Work to be completed:
Your output should be the line with "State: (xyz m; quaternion" plus all following lines to the end of the records, exactly as written and nothing more.

Source records
# # #

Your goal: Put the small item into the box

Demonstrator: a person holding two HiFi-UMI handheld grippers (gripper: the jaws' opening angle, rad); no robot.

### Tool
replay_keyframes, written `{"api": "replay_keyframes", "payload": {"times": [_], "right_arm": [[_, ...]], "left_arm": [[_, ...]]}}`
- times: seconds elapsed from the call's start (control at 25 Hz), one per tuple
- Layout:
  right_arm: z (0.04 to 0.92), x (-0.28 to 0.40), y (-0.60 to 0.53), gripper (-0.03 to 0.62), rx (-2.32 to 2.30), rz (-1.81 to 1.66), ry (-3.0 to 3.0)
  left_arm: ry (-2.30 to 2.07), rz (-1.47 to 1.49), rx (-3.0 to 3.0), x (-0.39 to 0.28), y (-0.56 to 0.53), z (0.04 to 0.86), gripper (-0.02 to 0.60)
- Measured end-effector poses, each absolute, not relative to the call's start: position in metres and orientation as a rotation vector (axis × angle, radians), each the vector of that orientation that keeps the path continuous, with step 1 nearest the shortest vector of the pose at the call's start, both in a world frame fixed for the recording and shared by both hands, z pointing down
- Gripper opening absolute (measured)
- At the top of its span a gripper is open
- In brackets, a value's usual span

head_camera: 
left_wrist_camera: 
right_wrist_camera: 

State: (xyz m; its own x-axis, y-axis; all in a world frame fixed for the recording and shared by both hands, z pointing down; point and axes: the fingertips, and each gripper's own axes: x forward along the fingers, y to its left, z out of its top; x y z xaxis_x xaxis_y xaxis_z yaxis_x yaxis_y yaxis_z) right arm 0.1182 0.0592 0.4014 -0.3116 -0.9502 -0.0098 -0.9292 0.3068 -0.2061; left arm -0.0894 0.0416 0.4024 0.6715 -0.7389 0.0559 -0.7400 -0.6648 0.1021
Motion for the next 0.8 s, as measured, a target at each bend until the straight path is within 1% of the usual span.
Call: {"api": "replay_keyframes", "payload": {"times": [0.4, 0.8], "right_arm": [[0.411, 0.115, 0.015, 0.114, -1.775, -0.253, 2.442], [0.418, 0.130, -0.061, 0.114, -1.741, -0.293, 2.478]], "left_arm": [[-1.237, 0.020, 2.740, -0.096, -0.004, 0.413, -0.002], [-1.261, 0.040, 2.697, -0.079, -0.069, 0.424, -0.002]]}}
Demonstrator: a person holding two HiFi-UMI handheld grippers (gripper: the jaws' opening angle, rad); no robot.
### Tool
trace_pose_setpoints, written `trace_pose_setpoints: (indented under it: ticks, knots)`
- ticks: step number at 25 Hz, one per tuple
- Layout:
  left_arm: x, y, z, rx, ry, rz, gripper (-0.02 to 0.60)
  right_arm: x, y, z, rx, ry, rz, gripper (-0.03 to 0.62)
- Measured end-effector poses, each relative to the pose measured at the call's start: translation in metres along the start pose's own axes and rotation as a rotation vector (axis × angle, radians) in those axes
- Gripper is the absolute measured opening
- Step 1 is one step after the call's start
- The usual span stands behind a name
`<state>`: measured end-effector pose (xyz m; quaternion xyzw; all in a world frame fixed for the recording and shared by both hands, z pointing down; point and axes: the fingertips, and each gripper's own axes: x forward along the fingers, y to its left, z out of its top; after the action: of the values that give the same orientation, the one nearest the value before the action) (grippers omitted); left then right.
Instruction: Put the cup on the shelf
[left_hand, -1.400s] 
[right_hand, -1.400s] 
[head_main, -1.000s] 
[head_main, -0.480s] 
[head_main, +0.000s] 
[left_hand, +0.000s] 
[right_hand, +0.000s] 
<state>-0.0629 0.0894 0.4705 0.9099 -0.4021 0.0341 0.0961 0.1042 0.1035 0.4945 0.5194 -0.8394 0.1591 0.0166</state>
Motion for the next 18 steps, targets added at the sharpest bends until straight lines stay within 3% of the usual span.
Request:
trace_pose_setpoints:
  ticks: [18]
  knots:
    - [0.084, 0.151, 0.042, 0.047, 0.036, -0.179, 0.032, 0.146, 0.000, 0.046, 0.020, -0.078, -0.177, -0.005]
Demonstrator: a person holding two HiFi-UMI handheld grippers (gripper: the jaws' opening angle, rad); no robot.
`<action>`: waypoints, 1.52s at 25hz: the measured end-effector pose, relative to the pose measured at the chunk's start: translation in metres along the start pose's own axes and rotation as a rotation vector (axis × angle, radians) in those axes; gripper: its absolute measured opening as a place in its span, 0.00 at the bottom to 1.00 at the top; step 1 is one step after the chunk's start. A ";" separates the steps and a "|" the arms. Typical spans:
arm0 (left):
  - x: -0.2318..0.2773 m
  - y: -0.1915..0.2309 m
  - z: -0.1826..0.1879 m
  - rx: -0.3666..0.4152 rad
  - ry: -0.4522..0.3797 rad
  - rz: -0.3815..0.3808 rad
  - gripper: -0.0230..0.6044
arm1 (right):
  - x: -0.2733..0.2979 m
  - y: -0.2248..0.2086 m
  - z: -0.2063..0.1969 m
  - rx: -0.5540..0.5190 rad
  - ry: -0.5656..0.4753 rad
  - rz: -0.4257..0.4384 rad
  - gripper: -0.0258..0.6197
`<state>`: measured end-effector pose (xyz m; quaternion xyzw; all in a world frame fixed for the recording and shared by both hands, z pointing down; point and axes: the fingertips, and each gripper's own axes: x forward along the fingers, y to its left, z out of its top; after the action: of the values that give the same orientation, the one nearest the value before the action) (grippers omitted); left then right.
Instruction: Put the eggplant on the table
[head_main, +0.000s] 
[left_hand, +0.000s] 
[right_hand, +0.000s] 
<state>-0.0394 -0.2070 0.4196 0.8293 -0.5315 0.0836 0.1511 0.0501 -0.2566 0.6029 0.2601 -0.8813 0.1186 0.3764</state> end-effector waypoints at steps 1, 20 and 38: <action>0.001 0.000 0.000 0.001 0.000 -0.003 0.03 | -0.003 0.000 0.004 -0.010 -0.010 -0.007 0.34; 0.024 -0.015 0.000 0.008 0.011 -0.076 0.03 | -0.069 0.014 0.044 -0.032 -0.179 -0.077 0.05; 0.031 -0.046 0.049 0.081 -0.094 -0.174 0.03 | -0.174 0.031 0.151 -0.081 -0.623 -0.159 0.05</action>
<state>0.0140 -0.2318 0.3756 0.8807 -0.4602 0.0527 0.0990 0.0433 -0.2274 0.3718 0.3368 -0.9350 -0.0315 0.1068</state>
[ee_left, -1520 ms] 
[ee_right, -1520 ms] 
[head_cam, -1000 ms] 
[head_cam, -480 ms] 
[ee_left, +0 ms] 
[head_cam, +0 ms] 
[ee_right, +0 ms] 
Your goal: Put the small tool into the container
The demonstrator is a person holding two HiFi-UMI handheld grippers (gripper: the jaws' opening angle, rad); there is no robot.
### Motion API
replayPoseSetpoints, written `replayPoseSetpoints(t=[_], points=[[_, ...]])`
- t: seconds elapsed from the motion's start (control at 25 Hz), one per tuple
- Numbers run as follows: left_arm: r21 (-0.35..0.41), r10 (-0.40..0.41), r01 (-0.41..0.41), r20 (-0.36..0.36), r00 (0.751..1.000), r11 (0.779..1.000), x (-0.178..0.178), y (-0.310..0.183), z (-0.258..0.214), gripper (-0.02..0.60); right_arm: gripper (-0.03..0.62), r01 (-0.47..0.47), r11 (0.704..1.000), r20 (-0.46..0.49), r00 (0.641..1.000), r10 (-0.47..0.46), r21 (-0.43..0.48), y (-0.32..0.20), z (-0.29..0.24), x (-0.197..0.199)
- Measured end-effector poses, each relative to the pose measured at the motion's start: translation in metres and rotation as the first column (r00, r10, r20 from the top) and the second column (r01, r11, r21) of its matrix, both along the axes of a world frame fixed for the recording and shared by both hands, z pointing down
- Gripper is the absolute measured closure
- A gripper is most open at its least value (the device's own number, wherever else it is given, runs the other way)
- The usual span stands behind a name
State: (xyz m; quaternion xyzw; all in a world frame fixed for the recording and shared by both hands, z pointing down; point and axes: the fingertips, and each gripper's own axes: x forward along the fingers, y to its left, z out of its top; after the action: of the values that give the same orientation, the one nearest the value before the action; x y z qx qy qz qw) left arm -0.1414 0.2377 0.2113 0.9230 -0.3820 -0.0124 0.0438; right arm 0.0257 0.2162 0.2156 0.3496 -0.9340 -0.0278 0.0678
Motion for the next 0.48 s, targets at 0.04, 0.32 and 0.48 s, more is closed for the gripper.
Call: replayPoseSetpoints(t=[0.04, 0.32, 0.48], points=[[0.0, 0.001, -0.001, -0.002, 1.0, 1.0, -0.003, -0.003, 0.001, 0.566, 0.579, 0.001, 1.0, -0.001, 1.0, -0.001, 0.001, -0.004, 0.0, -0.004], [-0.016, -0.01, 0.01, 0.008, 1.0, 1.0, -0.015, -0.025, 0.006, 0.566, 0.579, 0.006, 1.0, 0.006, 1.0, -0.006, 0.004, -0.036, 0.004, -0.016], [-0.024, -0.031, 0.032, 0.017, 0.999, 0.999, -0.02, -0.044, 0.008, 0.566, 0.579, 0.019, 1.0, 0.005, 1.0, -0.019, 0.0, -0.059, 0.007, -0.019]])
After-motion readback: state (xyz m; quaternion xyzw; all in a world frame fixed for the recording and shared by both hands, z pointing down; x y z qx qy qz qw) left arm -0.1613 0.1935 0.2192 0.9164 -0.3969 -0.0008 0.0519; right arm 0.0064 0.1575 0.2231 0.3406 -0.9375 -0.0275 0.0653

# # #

Response:
State: (xyz m; quaternion xyzw; all in a world frame fixed for the recording and shared by both hands, z pointing down; point and axes: the fingertips, and each gripper's own axes: x forward along the fingers, y to its left, z out of its top; after the action: of the values that give the same orientation, the one nearest the value before the action; x y z qx qy qz qw) left arm -0.1414 0.2377 0.2113 0.9230 -0.3820 -0.0124 0.0438; right arm 0.0257 0.2162 0.2156 0.3496 -0.9340 -0.0278 0.0678
Motion for the next 0.48 s, targets at 0.04, 0.32 and 0.48 s, more is closed for the gripper.
Call: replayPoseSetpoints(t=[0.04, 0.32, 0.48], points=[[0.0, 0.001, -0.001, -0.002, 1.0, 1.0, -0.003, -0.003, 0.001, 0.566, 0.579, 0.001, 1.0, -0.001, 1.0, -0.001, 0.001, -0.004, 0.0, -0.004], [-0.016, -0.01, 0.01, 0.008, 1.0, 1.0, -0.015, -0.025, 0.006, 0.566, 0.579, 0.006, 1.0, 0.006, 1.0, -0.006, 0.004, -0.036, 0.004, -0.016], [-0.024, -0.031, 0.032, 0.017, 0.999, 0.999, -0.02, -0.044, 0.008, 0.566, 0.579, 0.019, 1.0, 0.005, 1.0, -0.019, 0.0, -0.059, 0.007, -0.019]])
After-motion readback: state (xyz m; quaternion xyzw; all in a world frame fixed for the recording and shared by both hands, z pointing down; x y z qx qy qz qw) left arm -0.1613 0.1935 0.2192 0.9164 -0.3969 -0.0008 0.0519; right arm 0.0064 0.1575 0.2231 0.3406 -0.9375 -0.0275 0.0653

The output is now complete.